▶ [Work instruction] What is needed is an exact copy of every entry, without the pictures.

(Saved data entries)
- - - -
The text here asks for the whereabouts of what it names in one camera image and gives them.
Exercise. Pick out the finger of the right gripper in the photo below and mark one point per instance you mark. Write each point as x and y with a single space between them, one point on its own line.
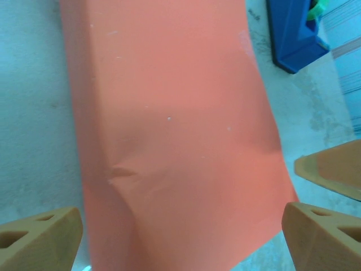
335 169

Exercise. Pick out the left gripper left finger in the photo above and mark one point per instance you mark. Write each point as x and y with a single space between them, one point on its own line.
39 240

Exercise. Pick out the blue tape dispenser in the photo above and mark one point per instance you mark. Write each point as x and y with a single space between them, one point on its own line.
290 36

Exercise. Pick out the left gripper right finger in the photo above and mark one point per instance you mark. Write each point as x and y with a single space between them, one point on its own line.
324 240

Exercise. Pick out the green tape roll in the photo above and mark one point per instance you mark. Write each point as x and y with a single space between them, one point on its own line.
317 9
- - - -
▶ [Result of the task]
The text here asks for the whereabouts of what it names in one camera image and gives them.
Exercise. Pick out the finger of the right gripper in the photo below and mark one point per instance you mark. Write each point as x and y with a single space between them, one point on its own line.
335 169

Exercise. Pick out the left gripper left finger in the photo above and mark one point per instance you mark. Write each point as x and y with a single space between them, one point on its own line.
39 240

Exercise. Pick out the blue tape dispenser in the photo above and mark one point per instance you mark. Write each point as x and y with a single space between them, one point on its own line.
290 36

Exercise. Pick out the left gripper right finger in the photo above and mark one point per instance you mark. Write each point as x and y with a single space between them, one point on its own line.
324 240

Exercise. Pick out the green tape roll in the photo above and mark one point per instance you mark. Write each point as x and y with a single space between them, one point on its own line.
317 9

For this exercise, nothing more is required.